Every single one of the following problems is my own fault.  I know it.  Which is why I want to be very clear:  I'm Not Complaining.  Complaining is for weenies, and gets you nowhere, and  as everybody knows, There's No Crying in Knitting.  So I'm Not Complaining.  Issues about which I am Not Complaining, in no particular order, are:

1.    I need three more colors of yarn to go any further on my Super-Juicy new Color Theory class project.  I ordered all the right colors to make a yarn color wheel.  And when they arrived, three of them were not at all right.  Not even close.  Wrong-a-Palooza.  So I had to order three replacements (whose rightness I am now also beginning to doubt), and they aren't here yet.  I tried to get started on the project, thinking that 9 out of 12 colors ought to be enough to do something with, but stunningly, when 2 of the missing colors are primaries, the wagon finds the mud pretty fast.  Lucky for me I'm a patient soul who waits happily.  Not.  But, I'm Not Complaining.

2.    I made a sock.  And it's so sexy I'm just dying to show it to you.  In fact, it's so fabulous that I'm absolutely chomping at the bit to start the second one, a phenomenon which has occurred approximately NEVER.  I do not have enough yarn for the second sock.  The dreamy stringmaker who gave it to me will absolutely make more.  I know it.  But I don't know when.  Not today.  The wagon sinks deeper, though I'm still Not Complaining.

3.    The Frog Prince is a black sweater.  The sun is bright, and my eyes are (sorta) sharp, but stockinette on size 2's is something best done in a series of small sprints, rather than a marathon.  My enthusiasm for the re-manufacture of this piece is waning.  The wagon has slowed appreciably.  A weaker knitter might moan and groan that there's nothing else to work on besides boring black stockinette.  But that would be Complaining.  Which I'm Not.

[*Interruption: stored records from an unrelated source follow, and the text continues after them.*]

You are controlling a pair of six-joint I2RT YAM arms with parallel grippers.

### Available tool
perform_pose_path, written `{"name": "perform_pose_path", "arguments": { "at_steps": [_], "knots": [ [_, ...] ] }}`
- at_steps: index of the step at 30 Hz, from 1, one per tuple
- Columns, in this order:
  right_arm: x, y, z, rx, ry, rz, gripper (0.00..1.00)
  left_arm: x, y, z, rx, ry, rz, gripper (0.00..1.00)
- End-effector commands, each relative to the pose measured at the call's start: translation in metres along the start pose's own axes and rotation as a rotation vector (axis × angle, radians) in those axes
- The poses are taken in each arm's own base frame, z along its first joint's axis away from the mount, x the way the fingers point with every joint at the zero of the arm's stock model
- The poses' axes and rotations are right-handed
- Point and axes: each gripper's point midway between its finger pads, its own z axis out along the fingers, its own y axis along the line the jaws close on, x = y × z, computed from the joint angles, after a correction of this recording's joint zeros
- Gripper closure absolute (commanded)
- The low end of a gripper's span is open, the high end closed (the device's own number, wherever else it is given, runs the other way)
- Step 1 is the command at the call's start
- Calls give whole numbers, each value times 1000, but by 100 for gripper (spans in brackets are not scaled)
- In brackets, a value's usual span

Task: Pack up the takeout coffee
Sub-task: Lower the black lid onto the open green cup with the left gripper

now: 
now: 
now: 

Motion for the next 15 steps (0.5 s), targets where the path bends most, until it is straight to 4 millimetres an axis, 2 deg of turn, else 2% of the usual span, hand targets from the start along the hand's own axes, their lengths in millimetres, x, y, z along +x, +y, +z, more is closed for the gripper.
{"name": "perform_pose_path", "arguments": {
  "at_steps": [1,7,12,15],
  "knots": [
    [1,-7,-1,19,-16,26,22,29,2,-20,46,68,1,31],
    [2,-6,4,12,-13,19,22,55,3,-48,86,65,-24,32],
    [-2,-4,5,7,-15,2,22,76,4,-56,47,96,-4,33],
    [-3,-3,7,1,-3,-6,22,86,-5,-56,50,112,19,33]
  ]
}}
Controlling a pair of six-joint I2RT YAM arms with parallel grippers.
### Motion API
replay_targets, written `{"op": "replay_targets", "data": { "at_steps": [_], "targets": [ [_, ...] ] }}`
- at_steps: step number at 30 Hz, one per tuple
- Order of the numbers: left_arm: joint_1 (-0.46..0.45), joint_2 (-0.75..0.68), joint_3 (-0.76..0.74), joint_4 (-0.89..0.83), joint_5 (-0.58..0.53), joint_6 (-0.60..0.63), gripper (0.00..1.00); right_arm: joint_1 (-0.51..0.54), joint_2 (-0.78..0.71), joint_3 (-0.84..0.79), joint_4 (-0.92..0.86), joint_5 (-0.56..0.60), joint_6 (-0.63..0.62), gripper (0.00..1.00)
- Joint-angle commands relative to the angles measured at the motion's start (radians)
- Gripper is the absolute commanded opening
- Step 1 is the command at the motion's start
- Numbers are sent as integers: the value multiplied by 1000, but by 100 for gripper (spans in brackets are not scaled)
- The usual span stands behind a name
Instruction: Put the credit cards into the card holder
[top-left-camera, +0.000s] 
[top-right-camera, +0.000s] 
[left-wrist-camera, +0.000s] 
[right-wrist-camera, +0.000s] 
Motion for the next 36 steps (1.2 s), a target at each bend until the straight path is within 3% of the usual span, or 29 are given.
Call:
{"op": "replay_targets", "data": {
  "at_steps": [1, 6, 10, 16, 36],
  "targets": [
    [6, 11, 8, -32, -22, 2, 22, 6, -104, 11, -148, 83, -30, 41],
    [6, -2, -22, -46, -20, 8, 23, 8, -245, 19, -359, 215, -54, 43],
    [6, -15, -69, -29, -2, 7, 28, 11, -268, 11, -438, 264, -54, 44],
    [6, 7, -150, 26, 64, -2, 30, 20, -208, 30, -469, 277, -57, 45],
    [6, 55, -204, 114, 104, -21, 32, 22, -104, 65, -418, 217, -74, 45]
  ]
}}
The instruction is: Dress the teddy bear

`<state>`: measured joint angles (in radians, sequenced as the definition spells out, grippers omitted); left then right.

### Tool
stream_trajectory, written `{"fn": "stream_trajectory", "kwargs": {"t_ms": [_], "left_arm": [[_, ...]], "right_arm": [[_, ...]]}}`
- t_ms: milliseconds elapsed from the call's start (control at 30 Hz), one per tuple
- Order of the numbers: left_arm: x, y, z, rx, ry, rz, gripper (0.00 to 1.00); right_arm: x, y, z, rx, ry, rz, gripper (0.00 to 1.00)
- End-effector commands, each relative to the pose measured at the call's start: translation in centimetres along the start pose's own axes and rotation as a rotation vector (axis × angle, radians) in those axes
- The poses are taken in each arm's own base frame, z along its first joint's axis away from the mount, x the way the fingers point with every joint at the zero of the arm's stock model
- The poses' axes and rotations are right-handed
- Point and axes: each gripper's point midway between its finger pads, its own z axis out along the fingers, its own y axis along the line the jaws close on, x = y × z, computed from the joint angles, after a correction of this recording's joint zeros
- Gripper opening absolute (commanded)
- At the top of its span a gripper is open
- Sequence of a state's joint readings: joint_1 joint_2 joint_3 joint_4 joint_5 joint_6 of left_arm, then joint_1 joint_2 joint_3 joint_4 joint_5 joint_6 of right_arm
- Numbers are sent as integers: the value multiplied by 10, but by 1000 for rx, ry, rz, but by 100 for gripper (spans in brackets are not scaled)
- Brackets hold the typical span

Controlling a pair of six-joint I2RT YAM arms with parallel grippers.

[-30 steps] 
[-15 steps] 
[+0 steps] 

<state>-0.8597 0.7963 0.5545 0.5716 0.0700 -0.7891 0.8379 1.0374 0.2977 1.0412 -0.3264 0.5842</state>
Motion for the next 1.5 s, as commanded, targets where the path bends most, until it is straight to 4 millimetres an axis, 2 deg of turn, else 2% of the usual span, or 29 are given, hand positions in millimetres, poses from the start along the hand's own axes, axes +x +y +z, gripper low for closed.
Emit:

4.    Everybody talks about the weather, but nobody does anything about it.  I HATE hot.  Which is why I live in a temperate rainforest, where it slobbers with rain at around 40 degrees, for about 11 months of every year.  This is the 12th month.  My living room has become the surface of the sun.  All forward wagon momentum has ceased, while we sit around watching each other dehydrate.  No one has slept in days, which has the four members of family Huff somewhat cross.  And by "Somewhat Cross", I mean that I am considering eating my young, and they have hinted that they would welcome the distraction.  Their father has fled to the air-conditioned comfort of a temporary summer job, and the company of adult associates.  Lucky Bastard.  But I'm Not Complaining.

Clearly what's needed here is a different wagon.  Or less mud.  I'm going to take another whack at the color theory project; maybe design the class flyer while the yarn makes its way to me.  And I'm going to write the pattern for the sock while the yarn for its mate is being born, knowing that whenever it arrives will be the perfect time to make the second sock.  As for the frog, I'm going to try working on it somewhere else (frozen foods section of the grocery?) to see if the change in scenery revives my enthusiasm.  Which leaves only the snarling masses of my family to sort out.  Obviously, I'm going to have to eat them.  I'm sure I'll miss them when they're gone, but I promise I won't Complain.